While Apple TV+ has released the entire first season of Dickinson, that is the exception, not the rule. Most Apple TV+ series premiere the first three episodes and then roll out new episodes weekly.


  1. Do people really sign up, binge then quit at trial end? Maybe some, but I doubt much. Seems pretty pathetic for those that due. Won’t save much more than a lunch’s worth on price.

    1. @trondude A lot of people join/start a free trial and cheat it, then cancel before the payment(For the trial). Some people wait a little bit to binge one or multiply shows at one time but only sign up for select months. I don’t do this stuff, but I get why people do. Still, Netflix should not switch or start to introduce non-binging specific things. We should be allowed to watch as we please.

  2. This is akin to Apple telling viewers who enjoy binge watching that they’re doing it wrong (you’re holding it wrong). Personally I don’t want to watch programs in a once a week manner. True on demand feels like the future. Once a week feels like Apple clinging to the old model and grumbling for the stupid kids to get off it’s lawn. Wake up Pipeline.

    1. For shows that are on network television, Netflix does the same as everyone else, waits until the entire season is done, then makes the entire season available for those that like binging. All it requires for this to work is for the binger to have a bit of self control. BUT, I guess if they had self control, they WOULDN’T be a binger?

  3. Netflix gives customers what they want with respect to watching – all episodes at once. Apple decides to force customers to watch the old fashioned way, which most don’t want. I prefer binge watching. I don’t know anyone who watches episodic TV who “prefers” the IV drip of once a week. Ray Donovan and Homeland are released that way and people tend to wait till are are released before they start watching.

    I don’t care much for Apple’s early decisions. Leftist programming with “stale stars” instead of great series. The best series I have watched featured actors I had really never heard of before. Apple gives us Reese Witherspoon and Jennifer Aniston. And Samuel Jackson. Now, they give us series that take six months to watch.

    1. Apple isn’t forcing anybody to do anything. I binge-watch most network series (anyone with a DVR or Hulu subscription can, too). That way I know that I won’t waste my time watching a series that will be cancelled halfway through a story arc.
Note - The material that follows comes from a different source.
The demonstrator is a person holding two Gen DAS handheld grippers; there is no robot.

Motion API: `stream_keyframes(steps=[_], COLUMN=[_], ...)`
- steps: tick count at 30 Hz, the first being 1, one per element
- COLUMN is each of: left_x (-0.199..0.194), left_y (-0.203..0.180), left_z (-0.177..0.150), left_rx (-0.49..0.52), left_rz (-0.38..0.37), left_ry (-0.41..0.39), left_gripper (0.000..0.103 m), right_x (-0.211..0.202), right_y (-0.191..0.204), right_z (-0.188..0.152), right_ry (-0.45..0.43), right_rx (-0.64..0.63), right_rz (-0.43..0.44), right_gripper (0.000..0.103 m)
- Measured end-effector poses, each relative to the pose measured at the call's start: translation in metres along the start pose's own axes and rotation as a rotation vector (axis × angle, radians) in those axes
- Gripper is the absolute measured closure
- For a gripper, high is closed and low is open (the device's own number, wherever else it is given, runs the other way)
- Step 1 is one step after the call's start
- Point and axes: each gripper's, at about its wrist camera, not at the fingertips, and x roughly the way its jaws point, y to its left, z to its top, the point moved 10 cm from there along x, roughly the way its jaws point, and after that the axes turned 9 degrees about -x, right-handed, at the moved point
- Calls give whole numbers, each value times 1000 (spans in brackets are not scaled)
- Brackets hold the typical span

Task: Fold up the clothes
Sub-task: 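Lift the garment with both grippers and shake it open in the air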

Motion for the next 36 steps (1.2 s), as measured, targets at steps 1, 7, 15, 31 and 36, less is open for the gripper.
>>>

I can do the same with Apple TV+ programming. It doesn’t take six months to watch any series on television, though there are series that you can’t watch in their entirety until after the season ends six months from now.

  4. I’m disappointed. Apple TV has neither a handful of shows of its own neither a library of licensed material. How do you hope to even be mentioned in the same sentence as Netflix or Disney+ or Amazon if they have hundreds or thousands of shows and you have precisely 9? None of those other services started exclusively with original content. The 4,99 price point is laughable if you take this into account.

  5. Disney+ may actually make a dent but AppleTVOxygenNet+ definitely will not anytime soon. I’m getting both free right now because i’m on verizon and a multi-iphone owner–BUT as it stands, there’s no way i can justify renewing AppleTV+ if it’s not free. The library is minuscule–and the content that it does have–although well-made–is just wretch-inducing woke BS and faux feminism writing. Who’s gonna pay to watch oprah? Even See and The Morning Show.. w/ there limited attraction cannot compel folks to pay for that..sorry Apple, I want you to succeed in worst way but this offering is insulting..

  6. Don’t you bloody dare Apple! I rarely get time to sit and watch TV and often it’s for a good binge. Network TV makes want to stab my eyes out, partly due to the trickle of the show over months.

    1. Just wait until the show’s done. LIke, just ignore it all season and, once an entire season is available, watch it! It’s exactly the same as binging.

      Two years from now, folks will be binging the first couple seasons of SEE or whatever.